Logistic regression can be equivalent to contingency table explained by an example

A three-way contingency table can also be interpreted as a logistic regression with two binary independent variables. I have just encountered a very good example illustrating how logistic regression and contingency tables will obtain the same odds ratio.

The study is on 2015 dataset from Youth Risk Behavior Surveillance System (YRBSS). It is a national school-based survey conducted by CSD on more than 10,000 youth and students in the United States.

We start with a plausible hypothesis: does the sexual minority (LGBT) group who use the computer more often (meaning > 5 hours), more likely to be attempt suicide?

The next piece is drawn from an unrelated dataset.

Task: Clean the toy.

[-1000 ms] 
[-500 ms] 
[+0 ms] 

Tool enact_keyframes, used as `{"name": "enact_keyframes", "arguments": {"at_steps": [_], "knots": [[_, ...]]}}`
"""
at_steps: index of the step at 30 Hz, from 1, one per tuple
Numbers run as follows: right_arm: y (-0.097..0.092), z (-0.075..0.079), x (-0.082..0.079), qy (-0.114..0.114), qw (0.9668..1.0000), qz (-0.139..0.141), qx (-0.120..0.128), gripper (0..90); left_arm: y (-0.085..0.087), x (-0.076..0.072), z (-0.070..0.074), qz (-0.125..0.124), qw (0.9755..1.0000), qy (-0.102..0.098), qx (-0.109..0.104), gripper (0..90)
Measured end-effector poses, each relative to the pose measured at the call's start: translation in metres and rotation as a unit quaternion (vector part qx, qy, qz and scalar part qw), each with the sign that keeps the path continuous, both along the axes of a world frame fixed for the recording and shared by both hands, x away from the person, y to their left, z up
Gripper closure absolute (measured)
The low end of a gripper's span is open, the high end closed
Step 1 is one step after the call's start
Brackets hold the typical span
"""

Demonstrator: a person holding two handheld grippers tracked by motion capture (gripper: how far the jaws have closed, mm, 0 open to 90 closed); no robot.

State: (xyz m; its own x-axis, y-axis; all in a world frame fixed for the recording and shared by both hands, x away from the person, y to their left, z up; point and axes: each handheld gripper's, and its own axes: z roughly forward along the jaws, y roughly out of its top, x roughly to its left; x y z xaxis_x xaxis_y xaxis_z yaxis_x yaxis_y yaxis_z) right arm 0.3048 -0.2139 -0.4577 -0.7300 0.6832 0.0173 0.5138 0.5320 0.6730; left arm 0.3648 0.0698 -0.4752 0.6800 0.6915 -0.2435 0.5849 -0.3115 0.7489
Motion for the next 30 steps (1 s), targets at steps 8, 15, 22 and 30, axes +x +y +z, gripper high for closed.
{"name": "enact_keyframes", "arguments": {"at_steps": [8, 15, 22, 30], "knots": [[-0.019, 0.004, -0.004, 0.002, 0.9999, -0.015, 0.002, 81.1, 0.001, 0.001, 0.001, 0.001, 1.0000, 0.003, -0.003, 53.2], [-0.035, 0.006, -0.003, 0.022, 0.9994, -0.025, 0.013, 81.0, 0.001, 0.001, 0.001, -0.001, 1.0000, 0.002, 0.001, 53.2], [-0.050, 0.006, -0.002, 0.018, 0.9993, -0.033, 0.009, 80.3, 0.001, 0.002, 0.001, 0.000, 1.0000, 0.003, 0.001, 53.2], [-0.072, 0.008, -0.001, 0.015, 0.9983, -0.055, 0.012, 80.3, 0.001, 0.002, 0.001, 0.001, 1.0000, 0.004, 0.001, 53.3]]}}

First of all, this question is incomplete. There are 3 ways to complete it:
  1. Is the LGBT group who use the computer more often, more likely to attempt suicide than the majority group who also use the computer more often? 
  2. Is the LGBT group who use the computer more often, more likely to attempt suicide than the LGBT group who use the computer less often? 
  3. Within each group (LGBT group and the majority group), compare kids who used PC more often to those who use PC less often, which group is under the larger influence? In another word, assume both LGBT and the majority kids are more likely to attempt suicide if use PC more often, which group is "more" more likely? 
(I hope they don't read the same ...)

The three coefficients estimated for this logistic regression will answer all the three questions.
But let's looks at them separately first:

1. For the kids who use computers more often, is the LGBT group more likely to attempt suicide than the majority group?

This is a 2-by-2 table between (Attempt Suicide Y/N) and (LGBT/Majority Group). For the use-PC-more-often kids, in the 530 LGBT kids, 26%  have attempted suicide, while only 8% of the majority 4,583 kids have attempted suicide. In the use-PC-more-often kids, LGBT group is more likely to attempt suicide than the majority group with OR = 4.271 (a).

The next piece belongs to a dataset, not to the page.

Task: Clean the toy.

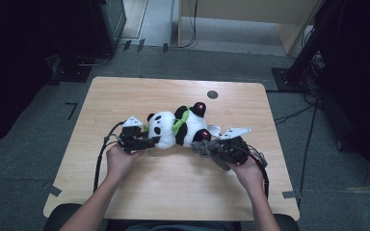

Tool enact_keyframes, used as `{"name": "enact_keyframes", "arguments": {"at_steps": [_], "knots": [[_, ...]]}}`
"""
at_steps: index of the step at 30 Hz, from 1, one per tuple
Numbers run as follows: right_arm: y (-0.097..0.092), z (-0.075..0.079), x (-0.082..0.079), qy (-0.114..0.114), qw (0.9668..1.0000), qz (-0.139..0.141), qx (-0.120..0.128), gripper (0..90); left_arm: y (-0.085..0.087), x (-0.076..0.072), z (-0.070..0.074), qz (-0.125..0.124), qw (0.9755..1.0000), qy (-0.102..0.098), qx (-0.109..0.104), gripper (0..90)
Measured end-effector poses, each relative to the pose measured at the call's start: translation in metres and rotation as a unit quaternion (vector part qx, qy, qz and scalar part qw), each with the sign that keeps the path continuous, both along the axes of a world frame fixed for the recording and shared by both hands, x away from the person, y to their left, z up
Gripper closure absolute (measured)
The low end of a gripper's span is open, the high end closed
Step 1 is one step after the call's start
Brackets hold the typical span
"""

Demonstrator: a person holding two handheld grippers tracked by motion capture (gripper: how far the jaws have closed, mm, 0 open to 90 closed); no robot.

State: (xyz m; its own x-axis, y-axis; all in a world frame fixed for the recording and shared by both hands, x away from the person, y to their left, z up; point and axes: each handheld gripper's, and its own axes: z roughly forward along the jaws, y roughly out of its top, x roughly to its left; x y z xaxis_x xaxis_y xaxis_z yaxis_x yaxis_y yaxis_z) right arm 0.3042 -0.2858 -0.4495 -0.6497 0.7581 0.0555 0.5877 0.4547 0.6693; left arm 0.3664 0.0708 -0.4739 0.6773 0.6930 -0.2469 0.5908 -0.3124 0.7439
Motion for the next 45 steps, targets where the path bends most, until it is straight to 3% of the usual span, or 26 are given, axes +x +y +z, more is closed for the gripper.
{"name": "enact_keyframes", "arguments": {"at_steps": [9, 14, 18, 28, 33, 40, 45], "knots": [[-0.031, 0.000, 0.005, -0.019, 0.9984, -0.050, 0.018, 80.3, 0.000, 0.000, 0.000, 0.000, 1.0000, -0.003, 0.002, 53.2], [-0.049, 0.001, 0.013, -0.031, 0.9941, -0.093, 0.046, 80.1, 0.001, -0.001, -0.001, 0.000, 0.9999, -0.013, 0.009, 53.0], [-0.061, -0.001, 0.021, -0.034, 0.9908, -0.120, 0.053, 80.1, 0.001, -0.001, -0.001, 0.000, 0.9999, -0.013, 0.007, 52.7], [-0.079, -0.015, 0.050, -0.031, 0.9835, -0.172, 0.045, 79.7, 0.002, -0.001, -0.001, 0.000, 0.9999, -0.015, 0.004, 51.4], [-0.084, -0.025, 0.063, -0.026, 0.9815, -0.185, 0.040, 79.7, 0.002, -0.001, -0.001, -0.003, 0.9998, -0.017, 0.004, 51.3], [-0.091, -0.040, 0.075, 0.002, 0.9783, -0.204, 0.038, 79.0, 0.003, -0.001, -0.002, -0.007, 0.9998, -0.019, 0.004, 50.8], [-0.092, -0.049, 0.080, 0.000, 0.9780, -0.207, 0.029, 78.4, 0.003, -0.001, -0.002, -0.007, 0.9998, -0.020, 0.004, 50.4]]}}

Then how about for the use-PC-less-often kids? Is the situation similar?
For the use-PC-less-often kids, 33% have attempted suicide in the 469 LGBT kids and 5% have attempted in the 6,736 majority kids. LGBT kids are even more likely than the majority kids to attempt suicide with OR = 8.720 (b)

So the answer to question 1 is: (No matter using PC more often or less often, LGBT group is always more likely to attempt suicide than the majority group.)

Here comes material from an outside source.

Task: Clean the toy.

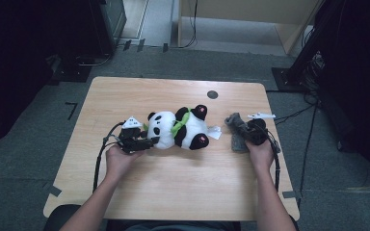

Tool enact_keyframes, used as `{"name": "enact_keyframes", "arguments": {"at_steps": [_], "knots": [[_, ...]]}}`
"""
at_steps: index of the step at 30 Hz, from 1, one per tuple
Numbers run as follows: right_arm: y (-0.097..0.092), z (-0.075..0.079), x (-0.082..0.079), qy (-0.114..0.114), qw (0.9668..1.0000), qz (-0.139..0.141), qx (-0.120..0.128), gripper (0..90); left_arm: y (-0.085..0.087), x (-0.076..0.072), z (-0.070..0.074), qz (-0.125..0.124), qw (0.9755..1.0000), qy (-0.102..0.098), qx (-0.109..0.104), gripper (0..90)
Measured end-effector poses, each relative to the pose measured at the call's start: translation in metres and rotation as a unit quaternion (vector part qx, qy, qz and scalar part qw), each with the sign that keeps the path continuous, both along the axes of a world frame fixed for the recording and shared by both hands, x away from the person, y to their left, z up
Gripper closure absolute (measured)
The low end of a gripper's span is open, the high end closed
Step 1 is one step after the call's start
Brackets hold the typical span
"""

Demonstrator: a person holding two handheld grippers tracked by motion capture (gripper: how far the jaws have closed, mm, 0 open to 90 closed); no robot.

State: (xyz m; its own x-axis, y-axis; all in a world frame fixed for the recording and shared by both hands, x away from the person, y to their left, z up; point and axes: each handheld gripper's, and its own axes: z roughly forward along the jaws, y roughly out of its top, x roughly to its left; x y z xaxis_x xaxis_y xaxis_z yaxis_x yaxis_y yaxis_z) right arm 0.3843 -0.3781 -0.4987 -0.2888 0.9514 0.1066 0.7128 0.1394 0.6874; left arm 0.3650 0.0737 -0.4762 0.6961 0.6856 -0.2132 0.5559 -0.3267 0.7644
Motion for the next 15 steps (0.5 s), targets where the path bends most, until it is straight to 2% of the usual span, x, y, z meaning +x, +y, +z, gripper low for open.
{"name": "enact_keyframes", "arguments": {"at_steps": [4, 8, 15], "knots": [[-0.0002, -0.0083, 0.0042, -0.002, 1.0000, -0.004, 0.008, 77.6, 0.0003, 0.0001, -0.0004, -0.001, 1.0000, 0.000, -0.002, 50.1], [0.0001, -0.0094, 0.0049, -0.005, 0.9999, -0.004, 0.008, 76.0, 0.0003, -0.0001, -0.0006, -0.001, 1.0000, 0.000, -0.002, 49.6], [-0.0025, -0.0110, 0.0037, -0.010, 0.9998, 0.001, 0.018, 67.8, 0.0007, -0.0001, -0.0009, -0.001, 1.0000, -0.002, -0.001, 47.3]]}}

Moreover, we can already tell from here the answer to question 3: (In both LGBT and majority group, using PC more often is associated with higher risk to attempt suicide. But among the use-PC-less-often kids, LGBT kids are even more likely to attempt suicide than the kids in the majority group since OR has almost doubled. ) 

In another word, the effect of being in the LGBT group that leads to higher OR to attempt suicide is stronger for those who use PC less often. The intuition is: since there are much more other things that can trouble the LGBT kids, they don't have to use PC that much to lead to some bad behaviors (e.g. attempt suicide). But for the majority kids, using PC so often does mean something and has a stronger association with actions like attempting suicide than for the LGBT kids.

*** ***
2. Within the LGBT group, are the kids who use the computer more often more likely to be attempt suicide than the kids who use the computers less often?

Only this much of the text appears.